──────── DATASET EXTRACT
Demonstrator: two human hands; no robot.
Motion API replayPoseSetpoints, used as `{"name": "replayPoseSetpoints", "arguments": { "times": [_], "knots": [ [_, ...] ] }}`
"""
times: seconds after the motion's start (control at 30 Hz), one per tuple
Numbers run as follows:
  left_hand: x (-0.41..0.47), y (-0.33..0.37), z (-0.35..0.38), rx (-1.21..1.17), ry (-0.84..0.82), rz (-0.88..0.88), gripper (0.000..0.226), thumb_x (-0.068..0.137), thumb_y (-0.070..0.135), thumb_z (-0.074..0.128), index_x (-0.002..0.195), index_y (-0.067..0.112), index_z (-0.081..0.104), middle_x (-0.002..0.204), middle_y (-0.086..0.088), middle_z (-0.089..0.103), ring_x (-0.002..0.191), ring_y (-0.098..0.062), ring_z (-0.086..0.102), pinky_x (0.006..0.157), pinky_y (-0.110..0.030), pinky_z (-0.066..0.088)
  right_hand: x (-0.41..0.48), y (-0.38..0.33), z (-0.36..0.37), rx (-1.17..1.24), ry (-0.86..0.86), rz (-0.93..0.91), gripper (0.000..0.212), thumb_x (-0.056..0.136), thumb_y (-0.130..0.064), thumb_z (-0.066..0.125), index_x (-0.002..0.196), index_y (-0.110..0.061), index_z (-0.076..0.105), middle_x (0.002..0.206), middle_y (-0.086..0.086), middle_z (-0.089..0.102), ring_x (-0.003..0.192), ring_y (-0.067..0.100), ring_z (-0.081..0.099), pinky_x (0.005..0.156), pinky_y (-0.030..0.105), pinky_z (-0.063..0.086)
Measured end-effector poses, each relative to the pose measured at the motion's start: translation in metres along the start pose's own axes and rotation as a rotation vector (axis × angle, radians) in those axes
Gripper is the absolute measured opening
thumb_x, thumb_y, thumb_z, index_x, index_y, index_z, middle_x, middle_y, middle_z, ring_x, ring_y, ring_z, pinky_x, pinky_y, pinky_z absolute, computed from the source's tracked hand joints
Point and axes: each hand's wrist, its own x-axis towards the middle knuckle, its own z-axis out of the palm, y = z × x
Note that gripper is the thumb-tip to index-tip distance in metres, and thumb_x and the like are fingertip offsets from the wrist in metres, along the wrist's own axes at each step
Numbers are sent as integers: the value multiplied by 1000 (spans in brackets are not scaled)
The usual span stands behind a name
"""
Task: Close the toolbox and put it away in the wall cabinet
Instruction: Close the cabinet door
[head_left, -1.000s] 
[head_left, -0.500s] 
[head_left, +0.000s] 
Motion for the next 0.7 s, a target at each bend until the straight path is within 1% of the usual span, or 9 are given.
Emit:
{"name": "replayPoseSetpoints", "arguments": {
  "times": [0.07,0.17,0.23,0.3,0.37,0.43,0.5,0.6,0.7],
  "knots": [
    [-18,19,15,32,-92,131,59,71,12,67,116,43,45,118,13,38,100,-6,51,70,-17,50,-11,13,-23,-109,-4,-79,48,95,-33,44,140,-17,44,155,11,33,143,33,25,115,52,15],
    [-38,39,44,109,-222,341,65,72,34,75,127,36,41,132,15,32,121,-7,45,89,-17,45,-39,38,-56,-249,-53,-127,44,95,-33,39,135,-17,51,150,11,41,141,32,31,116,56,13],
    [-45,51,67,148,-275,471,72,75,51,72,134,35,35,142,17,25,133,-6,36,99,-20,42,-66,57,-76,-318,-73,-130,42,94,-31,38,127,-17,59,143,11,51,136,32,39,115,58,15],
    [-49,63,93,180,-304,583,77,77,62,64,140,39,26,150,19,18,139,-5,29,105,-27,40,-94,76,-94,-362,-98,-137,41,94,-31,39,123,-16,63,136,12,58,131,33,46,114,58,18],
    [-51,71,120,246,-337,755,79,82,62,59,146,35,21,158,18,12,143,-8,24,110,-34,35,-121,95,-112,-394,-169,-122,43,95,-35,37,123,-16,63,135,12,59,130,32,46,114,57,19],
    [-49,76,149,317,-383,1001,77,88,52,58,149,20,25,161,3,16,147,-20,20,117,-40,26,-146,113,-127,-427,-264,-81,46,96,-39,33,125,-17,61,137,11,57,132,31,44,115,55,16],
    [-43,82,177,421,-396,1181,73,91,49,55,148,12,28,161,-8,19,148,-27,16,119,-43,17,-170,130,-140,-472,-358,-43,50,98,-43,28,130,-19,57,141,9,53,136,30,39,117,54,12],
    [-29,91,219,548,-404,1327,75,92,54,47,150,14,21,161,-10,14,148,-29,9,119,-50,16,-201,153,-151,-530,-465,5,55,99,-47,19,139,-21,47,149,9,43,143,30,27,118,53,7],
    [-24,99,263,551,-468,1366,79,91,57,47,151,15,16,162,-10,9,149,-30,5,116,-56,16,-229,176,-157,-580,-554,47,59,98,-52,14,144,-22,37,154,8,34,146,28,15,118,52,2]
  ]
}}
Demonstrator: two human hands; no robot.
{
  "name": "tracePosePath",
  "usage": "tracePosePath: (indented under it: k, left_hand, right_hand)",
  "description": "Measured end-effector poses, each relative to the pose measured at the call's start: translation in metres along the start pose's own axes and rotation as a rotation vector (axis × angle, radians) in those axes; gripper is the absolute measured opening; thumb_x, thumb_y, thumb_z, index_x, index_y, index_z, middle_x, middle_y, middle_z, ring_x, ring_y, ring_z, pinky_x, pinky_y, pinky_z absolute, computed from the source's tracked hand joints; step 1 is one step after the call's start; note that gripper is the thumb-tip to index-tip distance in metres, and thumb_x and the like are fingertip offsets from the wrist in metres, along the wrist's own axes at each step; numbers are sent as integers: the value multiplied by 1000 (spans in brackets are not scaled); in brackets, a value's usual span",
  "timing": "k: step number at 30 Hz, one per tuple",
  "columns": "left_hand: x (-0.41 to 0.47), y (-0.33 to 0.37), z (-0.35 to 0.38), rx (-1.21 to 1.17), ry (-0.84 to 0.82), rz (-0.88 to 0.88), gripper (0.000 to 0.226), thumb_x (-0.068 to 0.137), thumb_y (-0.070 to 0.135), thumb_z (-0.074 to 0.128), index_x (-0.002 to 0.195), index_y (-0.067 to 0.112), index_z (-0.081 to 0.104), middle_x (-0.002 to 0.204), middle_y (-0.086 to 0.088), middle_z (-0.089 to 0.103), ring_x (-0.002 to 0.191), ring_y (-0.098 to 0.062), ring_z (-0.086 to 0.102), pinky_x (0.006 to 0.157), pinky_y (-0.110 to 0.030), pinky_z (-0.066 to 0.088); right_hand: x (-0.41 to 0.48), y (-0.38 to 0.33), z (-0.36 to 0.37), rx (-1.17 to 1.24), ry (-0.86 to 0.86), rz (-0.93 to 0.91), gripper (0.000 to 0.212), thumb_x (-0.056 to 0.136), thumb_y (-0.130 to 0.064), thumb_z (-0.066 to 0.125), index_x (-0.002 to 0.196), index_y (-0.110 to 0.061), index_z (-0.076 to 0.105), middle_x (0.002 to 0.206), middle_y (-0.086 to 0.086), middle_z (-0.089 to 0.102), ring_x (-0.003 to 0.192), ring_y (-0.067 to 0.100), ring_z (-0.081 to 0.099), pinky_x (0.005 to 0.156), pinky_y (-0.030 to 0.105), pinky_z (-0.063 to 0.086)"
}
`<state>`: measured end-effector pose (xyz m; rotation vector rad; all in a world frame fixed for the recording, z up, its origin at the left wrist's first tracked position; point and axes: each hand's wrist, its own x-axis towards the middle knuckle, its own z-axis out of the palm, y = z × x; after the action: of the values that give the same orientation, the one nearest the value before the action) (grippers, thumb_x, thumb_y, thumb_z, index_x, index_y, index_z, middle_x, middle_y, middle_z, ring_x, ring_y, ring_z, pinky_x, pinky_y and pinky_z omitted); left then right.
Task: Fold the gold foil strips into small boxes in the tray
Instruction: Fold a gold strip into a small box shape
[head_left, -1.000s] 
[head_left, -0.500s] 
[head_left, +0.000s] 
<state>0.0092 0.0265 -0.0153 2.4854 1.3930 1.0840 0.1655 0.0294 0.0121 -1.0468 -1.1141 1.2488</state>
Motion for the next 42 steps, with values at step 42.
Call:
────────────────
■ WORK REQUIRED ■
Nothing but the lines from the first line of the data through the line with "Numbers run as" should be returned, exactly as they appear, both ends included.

■ RESULT BELOW ■
Demonstrator: two human hands; no robot.
Motion API replayPoseSetpoints, used as `{"name": "replayPoseSetpoints", "arguments": { "times": [_], "knots": [ [_, ...] ] }}`
"""
times: seconds after the motion's start (control at 30 Hz), one per tuple
Numbers run as follows:

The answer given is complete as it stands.